A global telecommunications company has a mature process in place for taking ideas through to implementation, which includes the adoption of 22 different methodologies to support innovation execution. In a two year timeframe 50,000 users worldwide have participated, producing over 12,000 ideas. 300 sub-funnel experts have been identified to support idea development, resulting in an average of 20% implementation rates on campaigns. This focus on successful campaign follow-up has helped to achieve their highest ever internal innovation culture index score – an annual survey to measure how innovative employees see the company, and how supportive it is to their ideas. It has also produced over €2 billion in new product development revenue.
Many collaborative innovation programs fail within two years of their launch. The reason is often linked to one or more of the areas on this canvas not being fully developed. One crucial piece that is lacking is the ability to define, and fulfill, the key performance indicators which matter. How do you know what success looks like? The answer will change as your program grows in maturity, and your KPI’s need to reflect that, as do your communication to stakeholders and the audience (more on KPIs here).
WorleyParsons, a large engineering services company in the oil and gas industry, has a sophisticated measuring system for program output.

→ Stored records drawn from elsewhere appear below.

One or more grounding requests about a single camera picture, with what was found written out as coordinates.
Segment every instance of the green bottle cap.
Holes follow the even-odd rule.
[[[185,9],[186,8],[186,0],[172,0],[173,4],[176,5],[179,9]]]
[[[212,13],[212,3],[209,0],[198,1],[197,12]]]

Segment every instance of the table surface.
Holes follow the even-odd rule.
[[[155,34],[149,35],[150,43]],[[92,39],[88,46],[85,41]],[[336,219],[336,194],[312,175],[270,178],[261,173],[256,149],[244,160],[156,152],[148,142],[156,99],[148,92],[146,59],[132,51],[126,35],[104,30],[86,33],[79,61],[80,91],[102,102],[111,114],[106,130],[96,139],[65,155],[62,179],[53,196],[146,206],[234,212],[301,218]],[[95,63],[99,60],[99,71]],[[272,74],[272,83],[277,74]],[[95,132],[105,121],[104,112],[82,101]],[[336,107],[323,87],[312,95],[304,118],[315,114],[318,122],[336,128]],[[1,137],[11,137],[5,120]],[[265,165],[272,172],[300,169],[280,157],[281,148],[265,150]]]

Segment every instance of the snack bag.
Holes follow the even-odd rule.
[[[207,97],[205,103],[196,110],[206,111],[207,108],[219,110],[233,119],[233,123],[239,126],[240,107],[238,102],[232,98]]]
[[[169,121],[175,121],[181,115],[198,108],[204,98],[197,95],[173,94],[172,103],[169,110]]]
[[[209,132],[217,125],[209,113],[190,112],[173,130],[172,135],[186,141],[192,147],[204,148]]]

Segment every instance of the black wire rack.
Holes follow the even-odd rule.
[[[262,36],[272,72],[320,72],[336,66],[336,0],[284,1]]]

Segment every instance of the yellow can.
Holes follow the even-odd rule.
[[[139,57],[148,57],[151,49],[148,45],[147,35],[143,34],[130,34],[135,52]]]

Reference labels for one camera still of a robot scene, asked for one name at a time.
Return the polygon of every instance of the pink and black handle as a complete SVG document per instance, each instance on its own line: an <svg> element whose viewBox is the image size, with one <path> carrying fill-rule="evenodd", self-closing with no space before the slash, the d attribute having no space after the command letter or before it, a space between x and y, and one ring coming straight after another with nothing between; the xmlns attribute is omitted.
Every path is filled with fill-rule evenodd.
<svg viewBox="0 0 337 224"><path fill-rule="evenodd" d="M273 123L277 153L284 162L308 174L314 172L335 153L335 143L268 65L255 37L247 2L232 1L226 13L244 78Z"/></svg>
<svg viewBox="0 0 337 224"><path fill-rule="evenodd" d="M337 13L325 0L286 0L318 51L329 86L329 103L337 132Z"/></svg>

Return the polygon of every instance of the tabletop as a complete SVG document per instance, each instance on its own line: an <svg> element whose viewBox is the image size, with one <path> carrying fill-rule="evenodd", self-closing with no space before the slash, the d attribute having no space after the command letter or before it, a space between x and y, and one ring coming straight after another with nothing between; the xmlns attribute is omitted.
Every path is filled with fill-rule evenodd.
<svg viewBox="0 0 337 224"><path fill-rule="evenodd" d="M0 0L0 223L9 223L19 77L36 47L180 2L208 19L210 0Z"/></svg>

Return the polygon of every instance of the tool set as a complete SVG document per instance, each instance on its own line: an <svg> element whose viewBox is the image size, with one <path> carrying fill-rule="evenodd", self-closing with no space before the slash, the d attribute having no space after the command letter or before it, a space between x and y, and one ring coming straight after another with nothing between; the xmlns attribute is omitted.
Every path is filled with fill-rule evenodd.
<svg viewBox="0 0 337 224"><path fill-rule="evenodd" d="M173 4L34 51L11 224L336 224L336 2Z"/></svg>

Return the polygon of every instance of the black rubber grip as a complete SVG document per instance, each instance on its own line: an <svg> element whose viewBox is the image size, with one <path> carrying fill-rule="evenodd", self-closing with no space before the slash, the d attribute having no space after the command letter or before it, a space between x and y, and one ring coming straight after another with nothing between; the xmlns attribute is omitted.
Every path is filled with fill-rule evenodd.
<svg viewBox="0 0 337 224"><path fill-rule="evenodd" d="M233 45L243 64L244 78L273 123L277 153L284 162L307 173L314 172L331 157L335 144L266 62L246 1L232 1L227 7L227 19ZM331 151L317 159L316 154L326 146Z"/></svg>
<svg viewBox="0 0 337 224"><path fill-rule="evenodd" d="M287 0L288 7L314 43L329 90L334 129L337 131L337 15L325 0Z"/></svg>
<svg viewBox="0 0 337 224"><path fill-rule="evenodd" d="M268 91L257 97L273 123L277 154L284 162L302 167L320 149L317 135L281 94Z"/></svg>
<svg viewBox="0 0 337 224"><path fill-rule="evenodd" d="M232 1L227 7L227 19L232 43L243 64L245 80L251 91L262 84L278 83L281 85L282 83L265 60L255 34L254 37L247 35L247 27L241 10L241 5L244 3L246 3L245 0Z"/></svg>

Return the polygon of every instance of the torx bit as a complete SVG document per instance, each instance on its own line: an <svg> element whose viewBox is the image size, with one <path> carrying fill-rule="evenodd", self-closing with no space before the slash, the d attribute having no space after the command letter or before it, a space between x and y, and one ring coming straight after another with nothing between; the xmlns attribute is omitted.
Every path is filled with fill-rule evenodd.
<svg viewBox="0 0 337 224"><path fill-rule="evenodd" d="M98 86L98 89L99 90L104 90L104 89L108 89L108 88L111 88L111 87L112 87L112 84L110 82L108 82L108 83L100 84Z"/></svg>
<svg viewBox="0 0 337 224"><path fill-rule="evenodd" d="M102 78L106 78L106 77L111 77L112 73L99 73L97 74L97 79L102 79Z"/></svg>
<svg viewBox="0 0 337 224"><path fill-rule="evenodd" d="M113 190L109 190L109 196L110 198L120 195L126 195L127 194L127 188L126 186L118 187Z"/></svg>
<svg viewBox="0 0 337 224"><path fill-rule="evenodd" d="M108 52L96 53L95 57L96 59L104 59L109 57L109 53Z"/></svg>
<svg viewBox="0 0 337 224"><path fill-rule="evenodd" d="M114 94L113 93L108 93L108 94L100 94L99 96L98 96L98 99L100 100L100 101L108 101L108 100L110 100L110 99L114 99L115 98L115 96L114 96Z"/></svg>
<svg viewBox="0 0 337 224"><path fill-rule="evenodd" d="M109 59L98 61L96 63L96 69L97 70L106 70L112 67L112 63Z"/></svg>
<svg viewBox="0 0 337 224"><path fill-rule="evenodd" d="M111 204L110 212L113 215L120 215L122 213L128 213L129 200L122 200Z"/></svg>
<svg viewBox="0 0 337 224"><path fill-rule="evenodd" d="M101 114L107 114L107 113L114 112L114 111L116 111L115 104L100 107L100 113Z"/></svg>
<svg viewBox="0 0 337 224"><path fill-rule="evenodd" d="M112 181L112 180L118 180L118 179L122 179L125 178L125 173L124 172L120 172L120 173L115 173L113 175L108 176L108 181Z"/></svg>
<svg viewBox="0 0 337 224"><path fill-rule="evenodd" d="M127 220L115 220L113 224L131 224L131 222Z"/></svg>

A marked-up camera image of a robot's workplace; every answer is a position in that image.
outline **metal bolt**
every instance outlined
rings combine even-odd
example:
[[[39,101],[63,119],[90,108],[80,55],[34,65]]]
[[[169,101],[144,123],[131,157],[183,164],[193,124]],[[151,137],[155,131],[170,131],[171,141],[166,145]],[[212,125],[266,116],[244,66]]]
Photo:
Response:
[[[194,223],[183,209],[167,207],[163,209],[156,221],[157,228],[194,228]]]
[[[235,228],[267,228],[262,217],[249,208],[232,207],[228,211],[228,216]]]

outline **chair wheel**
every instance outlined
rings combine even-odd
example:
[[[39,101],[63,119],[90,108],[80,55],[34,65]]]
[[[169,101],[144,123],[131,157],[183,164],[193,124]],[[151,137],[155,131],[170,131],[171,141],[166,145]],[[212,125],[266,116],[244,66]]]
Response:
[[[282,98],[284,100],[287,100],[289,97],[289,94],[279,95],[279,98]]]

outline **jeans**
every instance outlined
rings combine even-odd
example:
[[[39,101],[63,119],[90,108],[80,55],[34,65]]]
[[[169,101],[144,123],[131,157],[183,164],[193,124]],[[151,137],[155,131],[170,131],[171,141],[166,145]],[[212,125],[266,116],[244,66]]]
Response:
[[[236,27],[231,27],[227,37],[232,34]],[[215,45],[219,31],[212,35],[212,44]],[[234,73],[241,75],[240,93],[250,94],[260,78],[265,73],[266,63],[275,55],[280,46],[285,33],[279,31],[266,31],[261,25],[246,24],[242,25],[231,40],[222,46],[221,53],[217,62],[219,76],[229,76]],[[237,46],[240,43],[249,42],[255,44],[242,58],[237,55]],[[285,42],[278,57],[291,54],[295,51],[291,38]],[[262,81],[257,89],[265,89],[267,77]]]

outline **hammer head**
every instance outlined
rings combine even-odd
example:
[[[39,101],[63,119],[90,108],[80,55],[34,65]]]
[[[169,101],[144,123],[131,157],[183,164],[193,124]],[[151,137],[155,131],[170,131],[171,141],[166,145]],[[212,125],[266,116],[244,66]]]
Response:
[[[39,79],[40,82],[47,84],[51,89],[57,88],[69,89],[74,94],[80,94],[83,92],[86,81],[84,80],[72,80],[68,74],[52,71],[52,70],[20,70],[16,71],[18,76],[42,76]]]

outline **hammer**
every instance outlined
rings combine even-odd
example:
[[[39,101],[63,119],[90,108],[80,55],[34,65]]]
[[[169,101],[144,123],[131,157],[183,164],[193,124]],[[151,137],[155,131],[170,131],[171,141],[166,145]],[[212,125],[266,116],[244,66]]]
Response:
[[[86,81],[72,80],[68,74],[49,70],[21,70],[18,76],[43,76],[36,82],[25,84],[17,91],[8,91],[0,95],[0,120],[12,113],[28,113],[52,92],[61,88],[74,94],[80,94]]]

They seek to find cost savings and process improvements for their customers, taking ideas from both the WorleyParsons 35,000+ employee base, and their customer base. The result is a detailed analysis of which divisions, and which regions, are generating the most value for their customers. Results are aggregated to top management, showing the monthly value the innovation program is bringing.
Alignment. People. Process.
The three core sections of the Collaborative Innovation Canvas are the fundamentals to any innovation initiative:
- Alignment of the activities to the core business goals and needs. Without which an initiative will likely starve and die. Creating tight alignment means you are in step with the company direction, and can find ways to support that through innovation. It’s the fastest way to build acceptance and momentum, while retaining an innovative edge.
- People are central to any innovation activity – you need the diversity and creativity to generate novel ideas; and you need the discipline and know-how to see them implemented. Building a culture which can flex between both worlds is the Holy Grail.
- You want innovation to be a part of everybody’s job. To do that you need processes – these can turn your fringe innovation program into a repeatable, and fully adopted, business activity.
Immediate Benefits of the Canvas
In their book, Business Model Generation, Osterwalder and Pigneur describe the benefits the Business Model Canvas can immediately bring to the company. Those benefits apply to the Collaborative Innovation Canvas too:
- Display a visual grammar which everybody can understand and share.
- Capture the big picture, reducing the inherent complexity of innovation.
- See the crucial relationships at play which make innovation successful.
- Provide a collective reference point to return to.
- Create a joint understanding.
Filling out the Collaborative Innovation Canvas is only the first step in making full use of it. There are additional ways to use it in workshops, which provide benefit in an on-going way, helping you to actively manage your program. I’ll return to those additional uses in future posts. In the meantime, do let me know what you think of the Canvas, I’d love to hear your feedback.